Investigate or govern. That's your choice, Speaker Pelosi.
And, of course, this is a terrible trap and a false choice. Obviously Pelosi and the Dems will "govern," which is to say they will produce legislation that reflects their stated priorities, they will try to win over Republican votes, they will pass what they can, and perhaps a few things might even get past a presidential veto. But for the most part, their ability to "govern" will be determined entirely by Republican actions. The Republicans are in many ways more effective in opposition, and a determined Republican minority coupled with the White House can easily frustrate the Dems. And then in two years we'll be hearing about how Democrats came to power promising change but accomplished nothing.
And at the same time, obviously Pelosi and the Dems will investigate. There are six years of pent-up demand for serious investigations of everything from pre-war intelligence to misuse of domestic funding programs to the politicization of science and medicine. It would be absolute malpractice not to exercise the oversight power that every Congress before 2002 has used with presidents of their own party and the other party. And there's no reason that robust investigations and serious governance cannot go on at the same time. Even in the middle of the Watergate investigations and the Iran-Contra investigations, Congress passed serious and significant legislation.

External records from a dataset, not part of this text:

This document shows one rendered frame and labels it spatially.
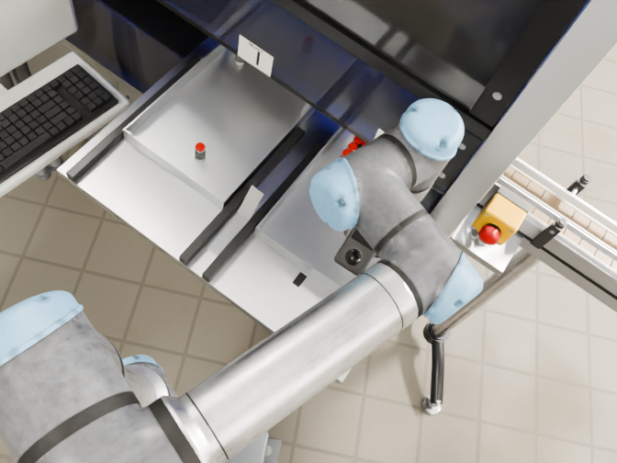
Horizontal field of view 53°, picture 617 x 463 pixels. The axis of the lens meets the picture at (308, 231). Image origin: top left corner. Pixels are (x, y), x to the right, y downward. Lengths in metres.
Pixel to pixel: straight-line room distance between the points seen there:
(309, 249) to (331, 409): 0.92
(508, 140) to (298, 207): 0.45
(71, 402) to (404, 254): 0.36
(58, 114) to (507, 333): 1.65
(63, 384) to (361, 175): 0.37
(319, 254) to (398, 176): 0.56
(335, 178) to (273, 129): 0.70
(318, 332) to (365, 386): 1.50
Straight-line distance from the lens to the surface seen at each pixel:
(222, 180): 1.30
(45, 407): 0.60
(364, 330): 0.63
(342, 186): 0.68
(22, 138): 1.45
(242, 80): 1.45
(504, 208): 1.24
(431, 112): 0.74
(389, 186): 0.69
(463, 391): 2.22
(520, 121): 1.05
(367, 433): 2.09
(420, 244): 0.67
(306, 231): 1.26
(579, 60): 0.95
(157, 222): 1.25
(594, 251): 1.43
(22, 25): 1.53
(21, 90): 1.56
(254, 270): 1.21
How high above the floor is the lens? 2.00
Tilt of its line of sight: 63 degrees down
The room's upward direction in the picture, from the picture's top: 21 degrees clockwise
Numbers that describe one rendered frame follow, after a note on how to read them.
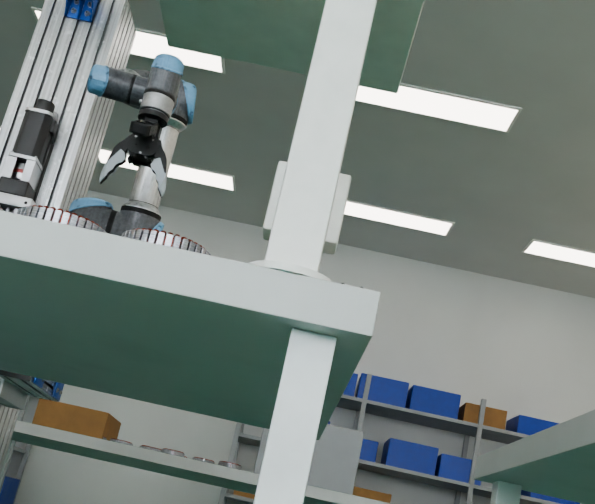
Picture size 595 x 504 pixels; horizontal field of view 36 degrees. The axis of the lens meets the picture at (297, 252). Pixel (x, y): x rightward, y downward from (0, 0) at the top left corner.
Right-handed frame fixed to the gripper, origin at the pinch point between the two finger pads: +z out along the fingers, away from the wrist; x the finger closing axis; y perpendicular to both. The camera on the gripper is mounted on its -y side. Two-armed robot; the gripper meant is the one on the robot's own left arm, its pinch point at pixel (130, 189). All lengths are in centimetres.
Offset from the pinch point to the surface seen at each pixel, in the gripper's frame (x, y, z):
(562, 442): -87, -54, 44
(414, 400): -160, 576, -72
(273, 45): -31, -73, -2
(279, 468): -44, -97, 60
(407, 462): -163, 576, -19
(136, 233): -22, -92, 38
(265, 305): -39, -101, 45
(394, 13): -47, -88, -2
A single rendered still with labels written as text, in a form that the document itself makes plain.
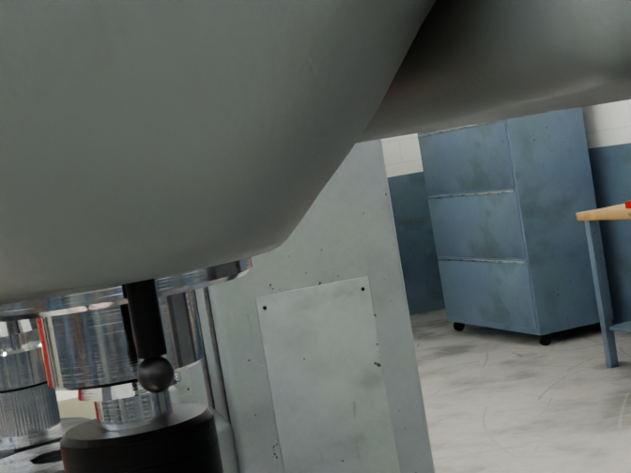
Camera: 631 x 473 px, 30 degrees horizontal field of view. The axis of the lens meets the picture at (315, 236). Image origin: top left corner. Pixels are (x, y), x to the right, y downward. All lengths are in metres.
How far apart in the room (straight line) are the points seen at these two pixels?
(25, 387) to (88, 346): 0.48
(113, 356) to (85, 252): 0.05
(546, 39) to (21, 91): 0.13
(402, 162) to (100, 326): 9.84
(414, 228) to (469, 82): 9.84
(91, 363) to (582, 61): 0.16
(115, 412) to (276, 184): 0.09
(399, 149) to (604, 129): 2.74
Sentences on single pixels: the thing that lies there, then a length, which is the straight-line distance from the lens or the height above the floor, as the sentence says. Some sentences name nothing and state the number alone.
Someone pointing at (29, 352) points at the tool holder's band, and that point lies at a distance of 0.82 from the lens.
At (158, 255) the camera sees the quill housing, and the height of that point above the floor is 1.32.
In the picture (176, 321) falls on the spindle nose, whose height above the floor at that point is 1.29.
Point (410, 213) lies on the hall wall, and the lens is 10.16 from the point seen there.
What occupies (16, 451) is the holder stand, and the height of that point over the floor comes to 1.18.
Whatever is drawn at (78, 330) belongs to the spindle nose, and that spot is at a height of 1.30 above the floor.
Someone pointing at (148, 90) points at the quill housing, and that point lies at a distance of 0.28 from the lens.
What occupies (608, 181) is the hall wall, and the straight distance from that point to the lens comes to 7.90.
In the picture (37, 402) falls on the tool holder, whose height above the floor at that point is 1.21.
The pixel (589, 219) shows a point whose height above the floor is 0.84.
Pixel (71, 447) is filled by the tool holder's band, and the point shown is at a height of 1.26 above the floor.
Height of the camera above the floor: 1.33
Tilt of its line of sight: 3 degrees down
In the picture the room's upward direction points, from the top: 9 degrees counter-clockwise
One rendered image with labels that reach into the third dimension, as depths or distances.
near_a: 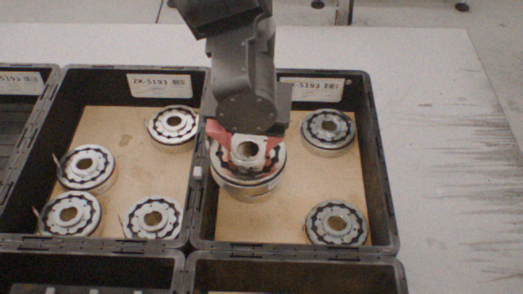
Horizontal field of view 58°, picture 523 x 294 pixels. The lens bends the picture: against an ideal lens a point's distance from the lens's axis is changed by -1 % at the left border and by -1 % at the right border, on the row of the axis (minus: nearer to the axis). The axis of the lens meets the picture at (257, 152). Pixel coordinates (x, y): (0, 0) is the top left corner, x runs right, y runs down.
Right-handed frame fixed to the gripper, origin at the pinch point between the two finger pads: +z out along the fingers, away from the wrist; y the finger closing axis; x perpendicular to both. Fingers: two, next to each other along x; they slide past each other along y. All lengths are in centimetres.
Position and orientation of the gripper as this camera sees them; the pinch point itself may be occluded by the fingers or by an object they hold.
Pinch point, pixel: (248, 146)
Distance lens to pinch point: 63.0
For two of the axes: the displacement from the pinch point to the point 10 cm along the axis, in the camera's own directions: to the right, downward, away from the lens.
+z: -0.1, 6.0, 8.0
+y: 9.9, 0.9, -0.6
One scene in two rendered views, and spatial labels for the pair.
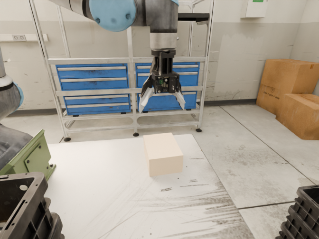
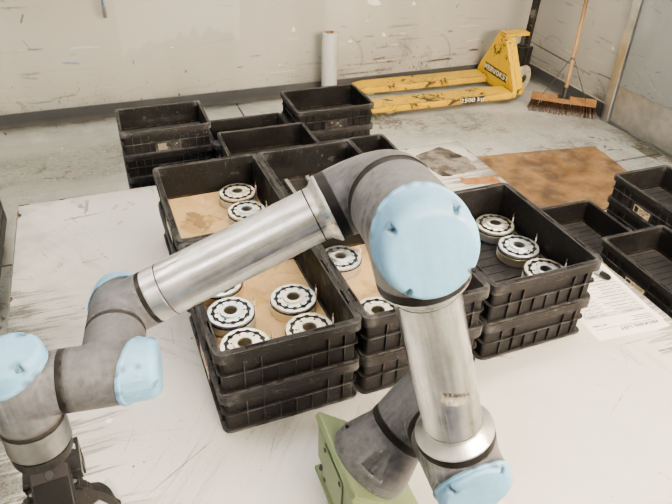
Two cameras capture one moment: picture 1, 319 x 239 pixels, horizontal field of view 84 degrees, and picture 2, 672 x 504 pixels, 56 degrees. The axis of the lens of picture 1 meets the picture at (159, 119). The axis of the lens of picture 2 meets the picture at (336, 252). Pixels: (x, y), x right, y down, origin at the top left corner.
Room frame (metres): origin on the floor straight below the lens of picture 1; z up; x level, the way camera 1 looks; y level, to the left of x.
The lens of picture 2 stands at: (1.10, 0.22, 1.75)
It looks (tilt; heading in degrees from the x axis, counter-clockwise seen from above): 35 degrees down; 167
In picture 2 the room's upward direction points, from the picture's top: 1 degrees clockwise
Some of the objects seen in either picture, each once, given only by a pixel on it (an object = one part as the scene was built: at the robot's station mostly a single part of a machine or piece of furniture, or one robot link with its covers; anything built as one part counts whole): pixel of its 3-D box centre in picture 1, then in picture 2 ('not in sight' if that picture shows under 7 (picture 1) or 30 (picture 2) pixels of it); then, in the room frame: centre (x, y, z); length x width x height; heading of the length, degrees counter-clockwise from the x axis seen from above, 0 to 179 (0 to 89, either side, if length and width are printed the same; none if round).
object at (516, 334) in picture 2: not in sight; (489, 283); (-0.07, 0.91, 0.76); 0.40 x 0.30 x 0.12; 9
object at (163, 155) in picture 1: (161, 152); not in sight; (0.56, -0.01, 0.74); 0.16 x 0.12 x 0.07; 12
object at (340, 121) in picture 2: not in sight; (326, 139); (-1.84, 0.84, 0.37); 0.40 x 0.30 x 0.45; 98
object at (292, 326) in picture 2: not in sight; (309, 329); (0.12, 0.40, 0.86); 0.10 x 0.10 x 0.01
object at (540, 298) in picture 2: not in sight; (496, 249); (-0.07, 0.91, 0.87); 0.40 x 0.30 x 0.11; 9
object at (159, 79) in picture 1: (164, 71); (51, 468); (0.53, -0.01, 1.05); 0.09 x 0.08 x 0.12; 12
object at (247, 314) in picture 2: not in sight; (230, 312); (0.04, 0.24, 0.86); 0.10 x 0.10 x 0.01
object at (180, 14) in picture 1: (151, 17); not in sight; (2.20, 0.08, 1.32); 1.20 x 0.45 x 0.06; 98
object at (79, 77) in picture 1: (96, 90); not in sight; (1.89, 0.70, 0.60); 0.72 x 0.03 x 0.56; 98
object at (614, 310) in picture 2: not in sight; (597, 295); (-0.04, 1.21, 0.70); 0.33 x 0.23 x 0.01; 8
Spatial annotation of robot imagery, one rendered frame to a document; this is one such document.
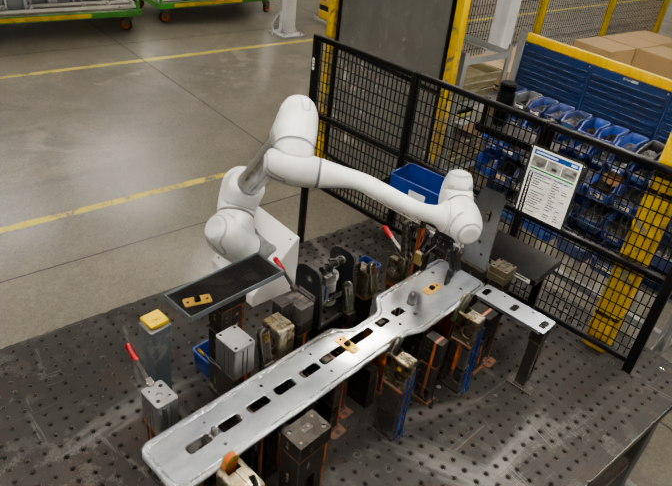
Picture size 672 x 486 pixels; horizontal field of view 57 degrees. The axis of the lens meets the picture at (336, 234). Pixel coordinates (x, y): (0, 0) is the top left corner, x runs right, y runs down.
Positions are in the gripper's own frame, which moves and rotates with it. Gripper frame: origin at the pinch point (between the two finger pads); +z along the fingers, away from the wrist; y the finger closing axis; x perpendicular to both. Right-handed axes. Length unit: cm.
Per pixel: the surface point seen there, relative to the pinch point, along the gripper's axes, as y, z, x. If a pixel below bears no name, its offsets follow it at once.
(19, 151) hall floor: -386, 112, 0
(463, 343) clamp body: 21.8, 14.4, -8.4
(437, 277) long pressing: -2.7, 7.6, 7.4
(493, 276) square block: 12.1, 5.5, 23.2
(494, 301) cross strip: 19.8, 7.3, 12.3
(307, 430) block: 18, 5, -82
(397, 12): -165, -35, 171
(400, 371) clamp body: 19.7, 6.5, -43.6
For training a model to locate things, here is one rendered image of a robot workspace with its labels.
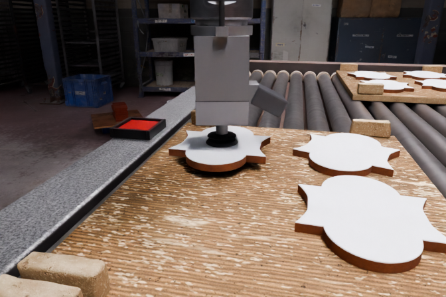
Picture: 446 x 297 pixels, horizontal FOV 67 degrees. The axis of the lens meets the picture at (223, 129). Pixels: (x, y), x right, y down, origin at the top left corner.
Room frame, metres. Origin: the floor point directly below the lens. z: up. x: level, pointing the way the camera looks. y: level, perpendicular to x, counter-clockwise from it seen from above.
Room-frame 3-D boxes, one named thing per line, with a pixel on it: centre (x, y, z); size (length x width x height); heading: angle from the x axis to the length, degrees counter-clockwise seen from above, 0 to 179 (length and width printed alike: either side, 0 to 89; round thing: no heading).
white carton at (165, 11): (5.14, 0.72, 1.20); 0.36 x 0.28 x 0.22; 73
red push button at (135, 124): (0.59, 0.15, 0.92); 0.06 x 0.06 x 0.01; 78
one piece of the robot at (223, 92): (0.42, -0.02, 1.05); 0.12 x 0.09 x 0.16; 91
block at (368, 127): (0.51, -0.24, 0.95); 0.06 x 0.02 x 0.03; 78
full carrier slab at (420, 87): (0.98, -0.54, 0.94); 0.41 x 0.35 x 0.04; 168
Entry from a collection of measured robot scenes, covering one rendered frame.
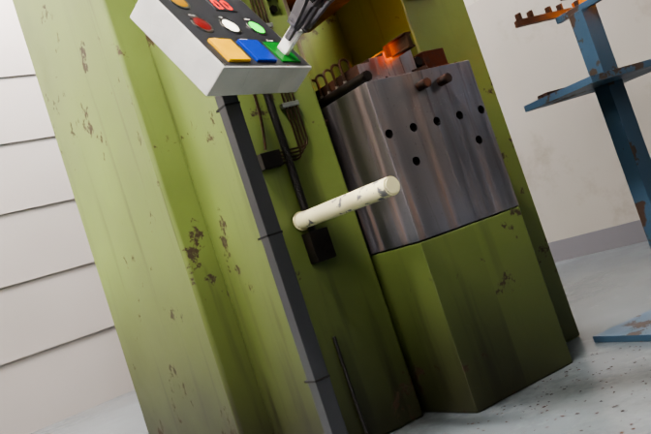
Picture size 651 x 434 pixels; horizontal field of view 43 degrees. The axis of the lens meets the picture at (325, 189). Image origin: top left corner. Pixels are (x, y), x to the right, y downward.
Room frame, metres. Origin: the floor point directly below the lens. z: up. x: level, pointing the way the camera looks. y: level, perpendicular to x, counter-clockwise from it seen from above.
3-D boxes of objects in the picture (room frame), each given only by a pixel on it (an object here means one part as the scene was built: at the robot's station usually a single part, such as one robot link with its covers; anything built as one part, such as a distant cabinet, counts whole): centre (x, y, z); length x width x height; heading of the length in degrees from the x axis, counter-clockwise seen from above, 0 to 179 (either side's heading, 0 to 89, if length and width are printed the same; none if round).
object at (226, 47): (1.77, 0.11, 1.01); 0.07 x 0.05 x 0.07; 147
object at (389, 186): (2.03, -0.03, 0.62); 0.44 x 0.05 x 0.05; 32
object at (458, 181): (2.50, -0.20, 0.69); 0.56 x 0.38 x 0.45; 32
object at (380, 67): (2.47, -0.16, 0.96); 0.42 x 0.20 x 0.09; 32
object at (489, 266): (2.50, -0.20, 0.23); 0.56 x 0.38 x 0.47; 32
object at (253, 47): (1.85, 0.05, 1.01); 0.07 x 0.05 x 0.07; 147
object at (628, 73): (2.43, -0.89, 0.74); 0.40 x 0.30 x 0.02; 115
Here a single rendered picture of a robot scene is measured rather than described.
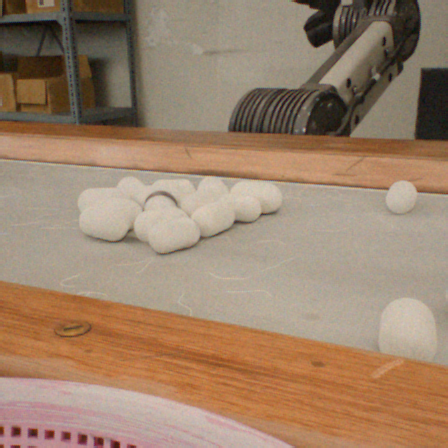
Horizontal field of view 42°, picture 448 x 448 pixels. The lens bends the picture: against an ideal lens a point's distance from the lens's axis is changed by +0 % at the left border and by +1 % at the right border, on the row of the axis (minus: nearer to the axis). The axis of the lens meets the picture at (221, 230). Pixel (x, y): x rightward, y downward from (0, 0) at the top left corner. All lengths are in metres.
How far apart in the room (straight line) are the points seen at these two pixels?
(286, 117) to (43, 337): 0.60
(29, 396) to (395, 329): 0.12
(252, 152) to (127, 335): 0.36
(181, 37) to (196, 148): 2.33
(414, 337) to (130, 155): 0.42
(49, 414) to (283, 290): 0.15
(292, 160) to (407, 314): 0.31
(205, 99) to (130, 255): 2.49
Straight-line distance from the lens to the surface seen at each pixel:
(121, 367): 0.18
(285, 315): 0.26
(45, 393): 0.17
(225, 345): 0.19
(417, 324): 0.22
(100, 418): 0.16
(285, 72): 2.62
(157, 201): 0.38
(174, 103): 2.92
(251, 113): 0.80
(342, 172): 0.50
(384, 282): 0.31
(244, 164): 0.53
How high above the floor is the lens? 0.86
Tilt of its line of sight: 18 degrees down
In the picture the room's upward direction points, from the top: 1 degrees counter-clockwise

But any attempt to investigate now will be tied up with the issue of impeachment, which is why I was perfectly happy to see Pelosi effectively take impeachment off the table. But it won't go away, and the more malfeasance the investigations turn up, the more they will be treated as merely political steps toward impeachment. And of course, we don't think of impeachment any longer as the solemn bipartisan duty that it was in 1974. Thanks to the Clinton impeachment, it's just another partisan power grab.
But the point of investigations is not impeachment, its not revenge. One point is to restore some basic standards to government, some things that just aren't done, whether a Republican or a Democrat is in the White House.
The other point of investigations is, of course, to govern. The challenges the next Congress faces are, above all, huge problems that we need to find a way out of. Iraq and the fiscal disaster are the biggest. You can't figure out how to solve huge problems unless you first figure out how you got into them. We've given uninformed policy making a try, and we've seen the results.
I hope some of our side's talking heads knock down the "investigate or govern" spin before it's too late.